=== Work task ===
Only the lines below from the one containing "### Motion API" to the one containing "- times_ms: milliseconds" should be repeated, both included and unchanged.

(Beginning of Dataset content)

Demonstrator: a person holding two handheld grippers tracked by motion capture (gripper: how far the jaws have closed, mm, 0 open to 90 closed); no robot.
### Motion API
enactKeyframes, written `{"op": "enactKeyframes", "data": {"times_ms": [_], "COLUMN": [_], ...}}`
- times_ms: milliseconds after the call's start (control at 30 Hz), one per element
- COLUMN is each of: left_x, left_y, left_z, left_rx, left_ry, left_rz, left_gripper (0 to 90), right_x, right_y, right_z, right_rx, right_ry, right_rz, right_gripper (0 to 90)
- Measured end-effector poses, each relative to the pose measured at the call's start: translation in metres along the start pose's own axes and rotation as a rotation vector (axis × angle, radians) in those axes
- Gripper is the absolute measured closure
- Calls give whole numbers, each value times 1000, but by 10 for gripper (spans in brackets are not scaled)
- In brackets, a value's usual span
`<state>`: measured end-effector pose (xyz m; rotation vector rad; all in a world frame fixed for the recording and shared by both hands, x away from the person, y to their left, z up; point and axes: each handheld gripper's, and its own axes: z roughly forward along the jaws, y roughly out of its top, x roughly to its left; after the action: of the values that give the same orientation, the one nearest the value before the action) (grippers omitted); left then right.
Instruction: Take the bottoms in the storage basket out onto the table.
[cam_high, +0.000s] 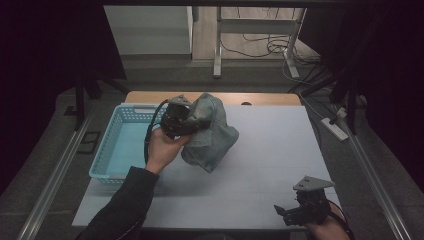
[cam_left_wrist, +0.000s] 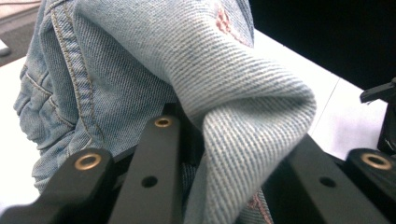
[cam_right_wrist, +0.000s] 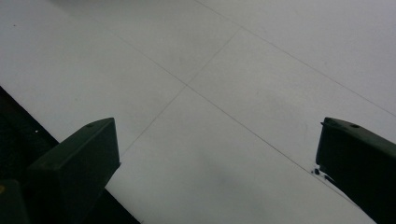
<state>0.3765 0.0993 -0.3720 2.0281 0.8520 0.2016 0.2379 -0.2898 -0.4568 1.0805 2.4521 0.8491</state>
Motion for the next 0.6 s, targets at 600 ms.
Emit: {"op": "enactKeyframes", "data": {"times_ms": [600], "left_x": [8], "left_y": [-22], "left_z": [52], "left_rx": [110], "left_ry": [17], "left_rz": [16], "left_gripper": [742], "right_x": [1], "right_y": [0], "right_z": [0], "right_rx": [0], "right_ry": [1], "right_rz": [-6], "right_gripper": [0]}}
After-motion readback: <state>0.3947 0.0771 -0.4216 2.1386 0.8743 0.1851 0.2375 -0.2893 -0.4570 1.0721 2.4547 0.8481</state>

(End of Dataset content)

=== Output for this exercise ===
### Motion API
enactKeyframes, written `{"op": "enactKeyframes", "data": {"times_ms": [_], "COLUMN": [_], ...}}`
- times_ms: milliseconds after the call's start (control at 30 Hz), one per element

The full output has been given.